Sad exit of the man who took on building industry yobbos
John Lloyd, the Australian Building and Construction Commissioner, is paid $400,000 a year. Could a public servant ever be worth that much?
Yes, when he and his role is worth a lot more than that to the Australian economy in billions of dollars of productivity gains. And yes, when the remuneration represents danger money as the Commissioner and his staff for which is responsible, have been and continue to be subject to intimidation and coercion by Eureka cross wearing thugs across worksites nationwide.
John Lloyd, a very charming but tough man, is even more remarkable as a public servant as he could have opted to keep a long term cushy IR Club job as a commissioner for many years.
Instead, he accepted John Howard’s 2005 invitation to become Commissioner of the industrially lawless. He chose to do the heavy lifting.
Unfortunately Lloyd has announced he will not be reapplying for the role as Commissioner. He has cited that it would be inappropriate for him to endure the selection process, given his auspicious seniority in the Australian Public Service - a Public Service Member recipient, a former Australian Industrial Relations Commissioner and a former Deputy Secretary of the Department of Employment and Workplace Relations and Public.
This is unfortunate for the rest of us.
Gillard’s office has politely responded to Lloyd’s announcement by saying it was appropriate to advertise the post given the generous salary.

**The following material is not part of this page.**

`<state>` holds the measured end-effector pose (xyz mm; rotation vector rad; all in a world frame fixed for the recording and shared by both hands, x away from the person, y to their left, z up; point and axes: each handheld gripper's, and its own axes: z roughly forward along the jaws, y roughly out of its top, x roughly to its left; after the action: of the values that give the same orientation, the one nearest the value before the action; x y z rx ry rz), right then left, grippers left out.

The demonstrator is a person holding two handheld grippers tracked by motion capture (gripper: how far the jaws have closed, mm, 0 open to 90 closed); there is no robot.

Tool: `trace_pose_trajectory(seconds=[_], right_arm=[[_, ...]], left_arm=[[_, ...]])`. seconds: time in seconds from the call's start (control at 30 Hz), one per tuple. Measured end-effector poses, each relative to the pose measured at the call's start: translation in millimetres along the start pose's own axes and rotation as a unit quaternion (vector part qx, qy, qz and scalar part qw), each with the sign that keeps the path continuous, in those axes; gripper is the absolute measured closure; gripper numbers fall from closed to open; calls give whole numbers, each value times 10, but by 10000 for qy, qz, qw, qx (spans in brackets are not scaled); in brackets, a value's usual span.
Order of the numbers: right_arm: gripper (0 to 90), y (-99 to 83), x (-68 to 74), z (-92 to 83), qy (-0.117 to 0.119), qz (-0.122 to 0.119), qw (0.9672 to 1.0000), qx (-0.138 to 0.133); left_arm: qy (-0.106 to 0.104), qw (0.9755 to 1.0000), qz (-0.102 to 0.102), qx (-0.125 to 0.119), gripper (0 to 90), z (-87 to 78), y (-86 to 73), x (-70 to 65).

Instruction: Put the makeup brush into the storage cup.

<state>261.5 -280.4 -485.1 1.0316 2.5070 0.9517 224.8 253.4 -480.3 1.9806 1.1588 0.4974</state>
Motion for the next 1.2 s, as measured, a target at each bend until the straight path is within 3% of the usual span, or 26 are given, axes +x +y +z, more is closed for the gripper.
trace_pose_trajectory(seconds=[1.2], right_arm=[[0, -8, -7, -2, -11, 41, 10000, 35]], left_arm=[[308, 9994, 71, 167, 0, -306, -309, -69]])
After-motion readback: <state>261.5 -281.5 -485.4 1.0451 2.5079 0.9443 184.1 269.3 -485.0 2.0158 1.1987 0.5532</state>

The Australian Building and Construction Commission was established after the Cole Royal Commission found rampart intimidation and coercion by trade unionists and collusion with private builders. Victoria and Western Australia were particularly infected by these criminalising workplaces. In opposition, Gillard and the ALP opposed the establishment of the ABCC.
Under John Lloyd’s leadership, productivity irrefutably increased in Australia’s crucial construction sector.
According to a 2007 Econtech Report, the estimated economic impact of the ABCC included 1.5 per cent more in GDP than it otherwise would be and 1.2 per cent lower inflation than it otherwise would be.
There was 5.3 per cent boost to labour efficiency in residential construction and a 12.2 per cent increase in non-residential construction relative to the situation in the absence of the ABCC reforms.
That means more roads, bridges, houses and buildings were being built on or close to on time! Why? Because there were less days lost to industrial action and less abuse of OHS procedures for industrial purposes.
To achieve these results, the ABCC powers allowed Lloyd to take on Joe McDonald, WA CFMEU leader and his orchestrated ‘Blue Flu’ campaigns that ground the Perth-Mandurah rail project to a halt in 2005.
Lloyd has complained that Gillard’s office has been freezing him out of consultation and changes to the ABCC’s powers. Currently there is blocked legislation to replace the ABCC with a special inspectorate with the empowering powers of a warm iceberg lettuce leaf.
Lloyd has colourfully warned that proposed changes could turn a “virile stallion” into a “tame gelding”.
The ACTU and the notorious CFMEU have been arguing the ABCC has unnecessarily coercive powers against building workers and their representatives. They ignore the bosses who have also been fined and charged for illegal collusion.
Most of all, they disliked Lloyd because he could not be intimidated.
While there are many in Federal Labor’s caucus who might feel they owe the CFMEU for its role in the Your Rights At Work campaign, my own feedback from Labor sources indicates many are privately relieved the brakes are on to water down the only authority that stands between the timely construction of projects and organised extortion.
The CFMEU scares the Rudd Government just as much as it intimidates the wider public.